§ ACTIVITY
Which lines below mention "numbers"? Pick each one out.

§ THE RECORDS
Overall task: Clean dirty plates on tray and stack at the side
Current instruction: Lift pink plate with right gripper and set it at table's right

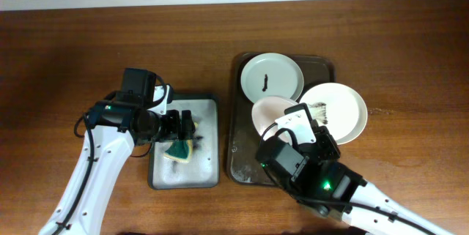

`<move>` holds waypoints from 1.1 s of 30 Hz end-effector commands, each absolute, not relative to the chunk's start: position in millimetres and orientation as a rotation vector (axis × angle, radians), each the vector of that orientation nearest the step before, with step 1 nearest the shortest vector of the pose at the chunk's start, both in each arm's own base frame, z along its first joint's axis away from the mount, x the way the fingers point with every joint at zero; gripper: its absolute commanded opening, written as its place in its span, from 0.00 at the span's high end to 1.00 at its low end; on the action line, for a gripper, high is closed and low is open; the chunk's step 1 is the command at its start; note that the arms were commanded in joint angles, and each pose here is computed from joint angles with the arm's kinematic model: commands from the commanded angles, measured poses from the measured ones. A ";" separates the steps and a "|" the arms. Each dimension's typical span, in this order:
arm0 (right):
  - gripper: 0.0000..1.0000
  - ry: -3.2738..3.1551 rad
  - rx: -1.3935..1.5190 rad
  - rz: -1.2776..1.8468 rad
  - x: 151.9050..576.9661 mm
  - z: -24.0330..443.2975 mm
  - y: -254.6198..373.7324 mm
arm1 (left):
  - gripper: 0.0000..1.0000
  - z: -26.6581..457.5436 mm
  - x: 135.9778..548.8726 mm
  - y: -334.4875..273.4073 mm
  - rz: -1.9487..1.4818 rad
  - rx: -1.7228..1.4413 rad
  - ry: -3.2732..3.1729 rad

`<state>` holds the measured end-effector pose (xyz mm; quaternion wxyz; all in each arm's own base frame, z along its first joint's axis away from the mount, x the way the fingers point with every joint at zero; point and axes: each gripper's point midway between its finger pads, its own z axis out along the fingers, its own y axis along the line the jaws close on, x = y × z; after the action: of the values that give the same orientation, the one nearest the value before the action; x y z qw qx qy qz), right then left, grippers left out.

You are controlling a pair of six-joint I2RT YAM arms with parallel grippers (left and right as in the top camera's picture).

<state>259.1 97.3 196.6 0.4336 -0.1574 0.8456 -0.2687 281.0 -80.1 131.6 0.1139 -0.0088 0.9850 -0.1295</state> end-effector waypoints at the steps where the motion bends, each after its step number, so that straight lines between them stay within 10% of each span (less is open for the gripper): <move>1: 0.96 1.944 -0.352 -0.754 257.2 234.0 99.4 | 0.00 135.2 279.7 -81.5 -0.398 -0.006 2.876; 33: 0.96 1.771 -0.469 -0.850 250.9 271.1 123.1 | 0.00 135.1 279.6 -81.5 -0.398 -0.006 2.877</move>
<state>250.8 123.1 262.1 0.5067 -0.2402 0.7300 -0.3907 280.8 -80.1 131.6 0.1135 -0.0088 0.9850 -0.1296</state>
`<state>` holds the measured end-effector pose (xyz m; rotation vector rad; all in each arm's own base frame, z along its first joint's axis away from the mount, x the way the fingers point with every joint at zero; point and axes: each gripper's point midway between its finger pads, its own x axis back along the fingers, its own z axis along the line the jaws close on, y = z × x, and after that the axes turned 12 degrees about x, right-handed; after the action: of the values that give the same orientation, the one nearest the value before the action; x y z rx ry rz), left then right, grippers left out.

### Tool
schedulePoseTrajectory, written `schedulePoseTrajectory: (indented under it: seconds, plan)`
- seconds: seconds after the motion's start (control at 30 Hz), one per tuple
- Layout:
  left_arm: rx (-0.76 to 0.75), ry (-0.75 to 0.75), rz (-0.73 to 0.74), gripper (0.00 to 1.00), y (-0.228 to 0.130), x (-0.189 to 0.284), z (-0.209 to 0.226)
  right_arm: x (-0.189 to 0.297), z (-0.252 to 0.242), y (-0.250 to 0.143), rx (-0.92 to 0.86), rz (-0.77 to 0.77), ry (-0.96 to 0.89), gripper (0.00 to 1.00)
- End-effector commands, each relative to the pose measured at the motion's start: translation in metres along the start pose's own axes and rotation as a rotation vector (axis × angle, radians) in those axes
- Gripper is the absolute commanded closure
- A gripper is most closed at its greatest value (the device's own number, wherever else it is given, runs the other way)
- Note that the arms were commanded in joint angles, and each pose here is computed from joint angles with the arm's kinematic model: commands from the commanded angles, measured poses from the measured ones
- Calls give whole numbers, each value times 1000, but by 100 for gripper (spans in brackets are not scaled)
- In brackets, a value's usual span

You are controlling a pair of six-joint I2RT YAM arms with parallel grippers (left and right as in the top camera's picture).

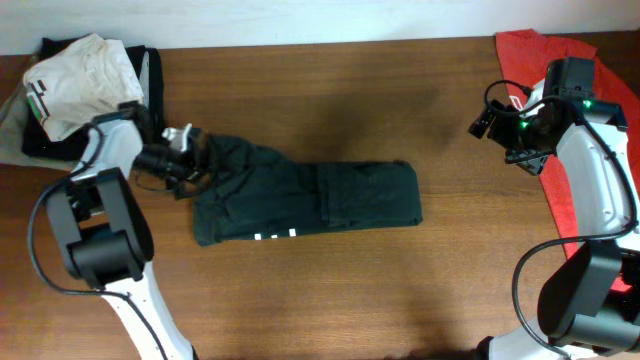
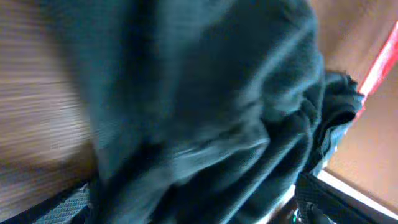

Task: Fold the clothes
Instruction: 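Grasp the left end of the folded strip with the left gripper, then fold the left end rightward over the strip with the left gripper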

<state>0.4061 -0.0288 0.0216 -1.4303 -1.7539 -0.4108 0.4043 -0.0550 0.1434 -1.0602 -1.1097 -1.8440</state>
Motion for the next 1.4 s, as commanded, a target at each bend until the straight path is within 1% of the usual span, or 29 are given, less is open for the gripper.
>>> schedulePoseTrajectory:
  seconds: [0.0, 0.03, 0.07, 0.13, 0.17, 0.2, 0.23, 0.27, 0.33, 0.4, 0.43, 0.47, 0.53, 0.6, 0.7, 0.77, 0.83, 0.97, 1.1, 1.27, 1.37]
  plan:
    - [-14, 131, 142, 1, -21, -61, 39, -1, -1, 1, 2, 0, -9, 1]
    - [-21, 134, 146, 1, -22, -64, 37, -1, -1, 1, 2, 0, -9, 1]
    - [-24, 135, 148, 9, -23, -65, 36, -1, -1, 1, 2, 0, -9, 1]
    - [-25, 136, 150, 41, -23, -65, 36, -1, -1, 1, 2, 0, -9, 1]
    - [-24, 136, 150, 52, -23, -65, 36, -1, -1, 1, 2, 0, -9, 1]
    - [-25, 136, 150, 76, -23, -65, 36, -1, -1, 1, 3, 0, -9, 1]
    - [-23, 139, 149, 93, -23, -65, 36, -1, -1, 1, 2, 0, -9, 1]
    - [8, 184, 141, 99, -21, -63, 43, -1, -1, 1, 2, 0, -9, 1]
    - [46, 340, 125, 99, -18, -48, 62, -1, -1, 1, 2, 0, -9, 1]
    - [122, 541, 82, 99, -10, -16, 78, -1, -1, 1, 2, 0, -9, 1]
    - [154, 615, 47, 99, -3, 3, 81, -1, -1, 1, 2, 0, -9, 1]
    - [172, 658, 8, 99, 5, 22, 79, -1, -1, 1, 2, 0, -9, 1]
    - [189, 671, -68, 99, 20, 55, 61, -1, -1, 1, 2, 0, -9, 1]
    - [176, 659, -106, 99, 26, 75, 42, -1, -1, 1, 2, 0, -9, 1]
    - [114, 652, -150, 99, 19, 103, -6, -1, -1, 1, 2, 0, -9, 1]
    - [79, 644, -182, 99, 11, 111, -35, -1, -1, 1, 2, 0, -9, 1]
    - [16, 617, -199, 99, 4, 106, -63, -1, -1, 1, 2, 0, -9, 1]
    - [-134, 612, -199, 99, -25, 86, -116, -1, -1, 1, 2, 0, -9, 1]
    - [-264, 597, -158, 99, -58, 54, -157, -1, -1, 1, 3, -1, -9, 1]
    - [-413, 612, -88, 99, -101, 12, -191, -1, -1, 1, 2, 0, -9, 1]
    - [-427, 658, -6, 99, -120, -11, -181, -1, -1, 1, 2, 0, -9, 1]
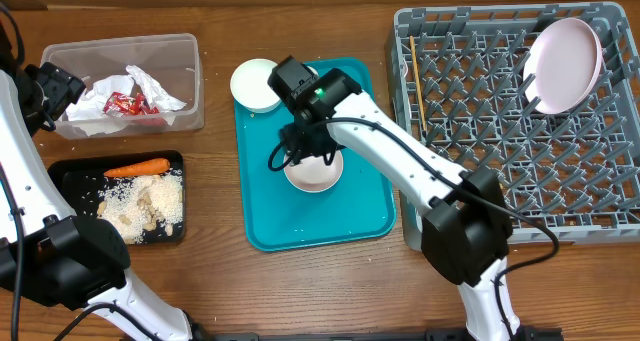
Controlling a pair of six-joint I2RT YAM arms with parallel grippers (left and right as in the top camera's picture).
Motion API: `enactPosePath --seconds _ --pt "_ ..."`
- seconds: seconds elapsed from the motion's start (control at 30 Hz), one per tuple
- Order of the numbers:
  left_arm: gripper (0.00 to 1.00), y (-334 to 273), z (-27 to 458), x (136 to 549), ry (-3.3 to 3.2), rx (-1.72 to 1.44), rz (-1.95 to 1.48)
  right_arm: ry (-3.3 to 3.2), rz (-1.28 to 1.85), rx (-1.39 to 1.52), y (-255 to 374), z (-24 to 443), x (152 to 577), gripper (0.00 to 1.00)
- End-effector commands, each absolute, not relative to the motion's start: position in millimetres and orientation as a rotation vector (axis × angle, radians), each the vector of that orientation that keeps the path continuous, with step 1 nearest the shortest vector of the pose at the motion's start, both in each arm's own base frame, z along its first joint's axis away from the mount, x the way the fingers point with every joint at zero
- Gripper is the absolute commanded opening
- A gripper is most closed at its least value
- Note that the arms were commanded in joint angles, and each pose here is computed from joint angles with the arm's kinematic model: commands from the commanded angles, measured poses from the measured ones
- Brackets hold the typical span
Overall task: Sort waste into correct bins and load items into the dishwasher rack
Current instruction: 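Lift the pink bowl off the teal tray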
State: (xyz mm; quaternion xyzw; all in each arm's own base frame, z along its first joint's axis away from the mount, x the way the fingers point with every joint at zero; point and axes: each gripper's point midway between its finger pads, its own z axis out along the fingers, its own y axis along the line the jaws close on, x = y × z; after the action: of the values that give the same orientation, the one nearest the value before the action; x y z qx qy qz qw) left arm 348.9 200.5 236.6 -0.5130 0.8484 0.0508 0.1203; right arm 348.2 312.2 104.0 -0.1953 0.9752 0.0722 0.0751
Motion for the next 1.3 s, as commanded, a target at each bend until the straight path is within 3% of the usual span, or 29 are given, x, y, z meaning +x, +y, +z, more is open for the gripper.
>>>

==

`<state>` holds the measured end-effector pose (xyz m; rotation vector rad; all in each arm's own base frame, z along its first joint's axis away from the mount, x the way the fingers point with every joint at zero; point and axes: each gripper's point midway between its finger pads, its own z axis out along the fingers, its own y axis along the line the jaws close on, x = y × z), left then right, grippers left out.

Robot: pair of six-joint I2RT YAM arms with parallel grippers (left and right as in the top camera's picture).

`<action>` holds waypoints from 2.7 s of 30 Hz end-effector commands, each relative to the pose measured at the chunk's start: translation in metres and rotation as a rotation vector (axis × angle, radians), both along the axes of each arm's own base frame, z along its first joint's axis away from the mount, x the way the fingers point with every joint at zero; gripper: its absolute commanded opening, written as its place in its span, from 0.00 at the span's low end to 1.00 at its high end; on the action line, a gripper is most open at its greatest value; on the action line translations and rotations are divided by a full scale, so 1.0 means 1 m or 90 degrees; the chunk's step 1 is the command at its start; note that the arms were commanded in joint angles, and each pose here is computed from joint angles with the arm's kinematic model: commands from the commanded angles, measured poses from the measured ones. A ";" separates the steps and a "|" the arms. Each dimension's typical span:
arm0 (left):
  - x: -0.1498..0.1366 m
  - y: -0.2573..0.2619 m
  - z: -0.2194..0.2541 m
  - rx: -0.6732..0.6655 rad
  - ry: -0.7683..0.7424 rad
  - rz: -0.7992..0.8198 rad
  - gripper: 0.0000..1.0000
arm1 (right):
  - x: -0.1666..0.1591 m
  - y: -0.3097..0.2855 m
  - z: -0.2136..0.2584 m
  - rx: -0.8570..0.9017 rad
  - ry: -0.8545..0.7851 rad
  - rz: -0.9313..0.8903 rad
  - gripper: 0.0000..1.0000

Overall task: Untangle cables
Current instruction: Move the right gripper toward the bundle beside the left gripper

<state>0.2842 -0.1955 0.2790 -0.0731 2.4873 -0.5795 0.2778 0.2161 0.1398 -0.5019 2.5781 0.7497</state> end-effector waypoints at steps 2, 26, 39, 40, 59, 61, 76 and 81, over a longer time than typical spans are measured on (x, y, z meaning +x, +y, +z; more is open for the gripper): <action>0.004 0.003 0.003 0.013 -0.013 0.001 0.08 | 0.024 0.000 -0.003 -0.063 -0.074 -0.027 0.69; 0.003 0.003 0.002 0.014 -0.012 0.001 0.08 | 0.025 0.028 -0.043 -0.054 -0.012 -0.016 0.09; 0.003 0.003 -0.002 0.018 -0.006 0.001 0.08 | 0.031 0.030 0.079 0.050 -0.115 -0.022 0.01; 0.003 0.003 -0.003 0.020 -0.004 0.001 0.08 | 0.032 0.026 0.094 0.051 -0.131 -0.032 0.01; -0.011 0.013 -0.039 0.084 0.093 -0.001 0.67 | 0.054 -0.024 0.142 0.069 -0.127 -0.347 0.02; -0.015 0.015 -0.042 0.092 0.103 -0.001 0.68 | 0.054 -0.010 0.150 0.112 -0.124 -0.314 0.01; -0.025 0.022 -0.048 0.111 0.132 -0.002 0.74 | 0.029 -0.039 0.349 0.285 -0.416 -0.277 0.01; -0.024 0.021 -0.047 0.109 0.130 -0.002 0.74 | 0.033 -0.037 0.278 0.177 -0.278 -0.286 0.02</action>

§ FINISHED EXERCISE
- Calls give whole numbers, each value times 1000, but by 100 for gripper (spans in brackets are not scaled)
- Order of the numbers:

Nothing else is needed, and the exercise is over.